Que se passe-t-il lorsque des personnes sont détenues ?

Plusieurs études indiquent que la détention a un impact sévère sur la santé mentale, avec des études indiquant une incidence plus élevée de l'anxiété, de la dépression et du syndrome de stress post-traumatique que parmi le reste de la population, et une moyenne de niveaux très élevés de dépression chez quatre détenus sur cinq. Dans un centre de détention du Royaume-Uni, 51 % des détenus ont été considérés comme présentant un risque de suicide.

 

En outre, les pays de l'UE détiennent régulièrement des personnes en situation de vulnérabilité, notamment des victimes de la torture et de la traite des êtres humains, des femmes enceintes, des personnes atteintes d'une maladie mentale, des personnes handicapées et des apatrides. Dans ces cas, l'impact néfaste de la détention des immigrants est encore exacerbé et peut conduire à une détérioration rapide de la santé mentale et physique des personnes.

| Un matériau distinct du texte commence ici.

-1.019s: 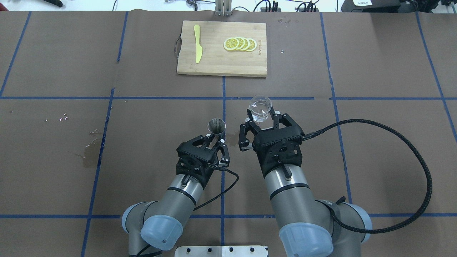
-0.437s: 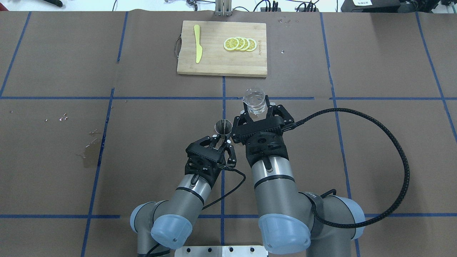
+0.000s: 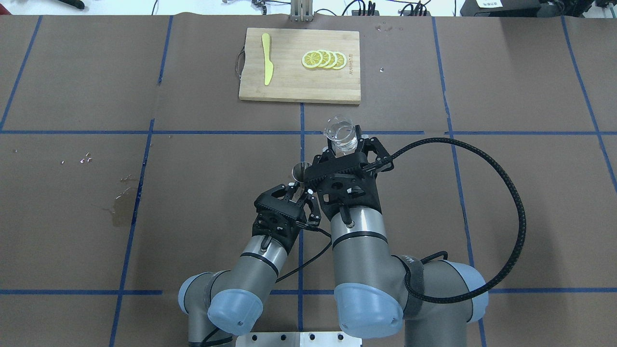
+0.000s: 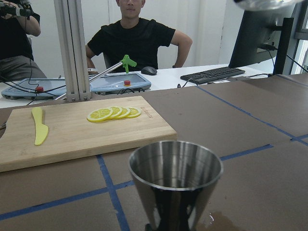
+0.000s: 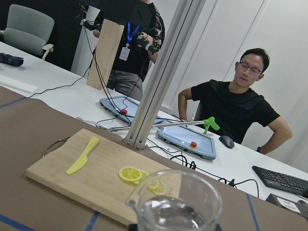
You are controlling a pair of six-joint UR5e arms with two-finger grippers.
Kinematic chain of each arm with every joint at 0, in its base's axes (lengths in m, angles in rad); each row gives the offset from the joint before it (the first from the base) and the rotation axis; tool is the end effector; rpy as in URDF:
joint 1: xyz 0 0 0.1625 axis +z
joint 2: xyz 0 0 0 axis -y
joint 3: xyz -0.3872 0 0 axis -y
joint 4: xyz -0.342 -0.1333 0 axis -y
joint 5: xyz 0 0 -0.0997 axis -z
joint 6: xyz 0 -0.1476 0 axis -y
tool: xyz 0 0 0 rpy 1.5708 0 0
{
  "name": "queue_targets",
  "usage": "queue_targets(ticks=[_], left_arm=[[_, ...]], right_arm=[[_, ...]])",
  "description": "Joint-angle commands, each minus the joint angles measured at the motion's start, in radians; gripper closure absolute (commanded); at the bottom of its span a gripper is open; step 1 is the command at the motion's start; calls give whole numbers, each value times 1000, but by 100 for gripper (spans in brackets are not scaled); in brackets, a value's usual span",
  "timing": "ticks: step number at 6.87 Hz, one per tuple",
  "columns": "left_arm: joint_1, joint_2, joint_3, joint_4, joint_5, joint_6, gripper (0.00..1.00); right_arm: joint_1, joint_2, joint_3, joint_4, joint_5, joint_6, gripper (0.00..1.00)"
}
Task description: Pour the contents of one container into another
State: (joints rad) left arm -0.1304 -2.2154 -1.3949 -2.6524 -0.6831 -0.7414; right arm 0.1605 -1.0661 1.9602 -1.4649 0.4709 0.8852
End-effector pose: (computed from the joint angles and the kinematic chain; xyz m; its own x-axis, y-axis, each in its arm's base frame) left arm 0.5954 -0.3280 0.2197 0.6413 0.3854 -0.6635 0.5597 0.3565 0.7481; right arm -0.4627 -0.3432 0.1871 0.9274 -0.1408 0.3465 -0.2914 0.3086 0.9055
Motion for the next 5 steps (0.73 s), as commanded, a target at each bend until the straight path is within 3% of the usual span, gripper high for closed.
queue_targets(ticks=[1, 5], left_arm=[[0, -21, -4, 0, -1, 83, 100], [-3, -26, 5, -3, -3, 86, 100]], right_arm=[[1, 3, 0, -37, 0, -73, 98], [-13, 3, 6, -84, 3, -84, 98]])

La détention est-elle efficace ?

Non. Il n'y a aucune preuve qu'une détention plus longue entraîne des taux de retour plus élevés :

 

  • En Grèce, le nombre de détenus a fortement augmenté de 2018 à 2019, passant de 32 718 à 58 597, avec une augmentation totale de 25 879 - cependant, le nombre d'expulsions a diminué de 2 908 dans la même période.
  • Lesdonnées d'Eurostat de 2017 montrent en outre l'absence de corrélation entre les périodes de détention maximales des États membres et les taux de retour : par exemple, le taux de retour de l'Espagne était de 37 % avec une période de détention maximale de 60 jours, tandis que la République tchèque autorise une détention jusqu'à 183 jours, mais affiche un taux de retour de 11 %.
  • Ces résultats ont été confirmés par l'évaluation européenne de la mise en œuvre de la directive "retour" de 2008, qui a constaté que la plupart des éloignements ont lieu pendant les périodes initiales de détention.

 

En outre, la détention ne permet pas aux personnes de s'engager utilement dans leurs procédures de migration, pour un certain nombre de raisons, notamment un accès insuffisant ou inadéquat à l'information et aux interprètes, la violation des garanties procédurales, le manque d'accès aux soins médicaux et l'isolement. Cela nuit à leurs chances de trouver des solutions durables - qu'il s'agisse d'un visa, d'un programme de régularisation, d'une nouvelle migration ou d'un retour.